* Exercise objective *
Quote the material below exactly as written, from the first line to the line that holds "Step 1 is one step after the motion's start", endpoints included.

* Supplied data *
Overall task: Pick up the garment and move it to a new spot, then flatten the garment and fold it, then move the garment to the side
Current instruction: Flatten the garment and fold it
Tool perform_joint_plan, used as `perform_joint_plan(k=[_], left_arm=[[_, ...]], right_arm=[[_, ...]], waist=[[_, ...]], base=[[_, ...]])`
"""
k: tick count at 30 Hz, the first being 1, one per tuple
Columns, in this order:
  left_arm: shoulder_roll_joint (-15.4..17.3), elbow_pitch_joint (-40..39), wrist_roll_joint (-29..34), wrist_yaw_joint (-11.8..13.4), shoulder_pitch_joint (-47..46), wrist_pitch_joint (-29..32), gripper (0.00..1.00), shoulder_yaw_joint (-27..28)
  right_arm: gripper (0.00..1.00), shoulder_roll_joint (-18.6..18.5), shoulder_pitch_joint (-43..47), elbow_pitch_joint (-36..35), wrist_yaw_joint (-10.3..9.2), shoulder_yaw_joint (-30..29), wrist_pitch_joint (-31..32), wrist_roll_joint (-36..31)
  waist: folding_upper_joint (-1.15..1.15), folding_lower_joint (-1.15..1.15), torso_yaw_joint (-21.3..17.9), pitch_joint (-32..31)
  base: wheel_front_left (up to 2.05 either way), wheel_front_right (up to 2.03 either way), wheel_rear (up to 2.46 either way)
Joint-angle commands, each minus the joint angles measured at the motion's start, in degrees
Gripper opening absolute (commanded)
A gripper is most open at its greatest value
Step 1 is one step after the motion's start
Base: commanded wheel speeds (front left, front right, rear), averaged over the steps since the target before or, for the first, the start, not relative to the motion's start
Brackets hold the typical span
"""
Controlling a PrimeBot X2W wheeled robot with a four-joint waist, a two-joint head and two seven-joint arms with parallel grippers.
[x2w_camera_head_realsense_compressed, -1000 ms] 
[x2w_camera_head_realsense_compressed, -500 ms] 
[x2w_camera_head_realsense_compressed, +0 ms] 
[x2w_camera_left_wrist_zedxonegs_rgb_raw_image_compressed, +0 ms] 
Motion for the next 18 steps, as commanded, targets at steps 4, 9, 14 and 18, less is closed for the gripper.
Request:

* Solution for this problem *
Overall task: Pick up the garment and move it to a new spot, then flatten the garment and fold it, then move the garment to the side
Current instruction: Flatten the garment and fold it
Tool perform_joint_plan, used as `perform_joint_plan(k=[_], left_arm=[[_, ...]], right_arm=[[_, ...]], waist=[[_, ...]], base=[[_, ...]])`
"""
k: tick count at 30 Hz, the first being 1, one per tuple
Columns, in this order:
  left_arm: shoulder_roll_joint (-15.4..17.3), elbow_pitch_joint (-40..39), wrist_roll_joint (-29..34), wrist_yaw_joint (-11.8..13.4), shoulder_pitch_joint (-47..46), wrist_pitch_joint (-29..32), gripper (0.00..1.00), shoulder_yaw_joint (-27..28)
  right_arm: gripper (0.00..1.00), shoulder_roll_joint (-18.6..18.5), shoulder_pitch_joint (-43..47), elbow_pitch_joint (-36..35), wrist_yaw_joint (-10.3..9.2), shoulder_yaw_joint (-30..29), wrist_pitch_joint (-31..32), wrist_roll_joint (-36..31)
  waist: folding_upper_joint (-1.15..1.15), folding_lower_joint (-1.15..1.15), torso_yaw_joint (-21.3..17.9), pitch_joint (-32..31)
  base: wheel_front_left (up to 2.05 either way), wheel_front_right (up to 2.03 either way), wheel_rear (up to 2.46 either way)
Joint-angle commands, each minus the joint angles measured at the motion's start, in degrees
Gripper opening absolute (commanded)
A gripper is most open at its greatest value
Step 1 is one step after the motion's start

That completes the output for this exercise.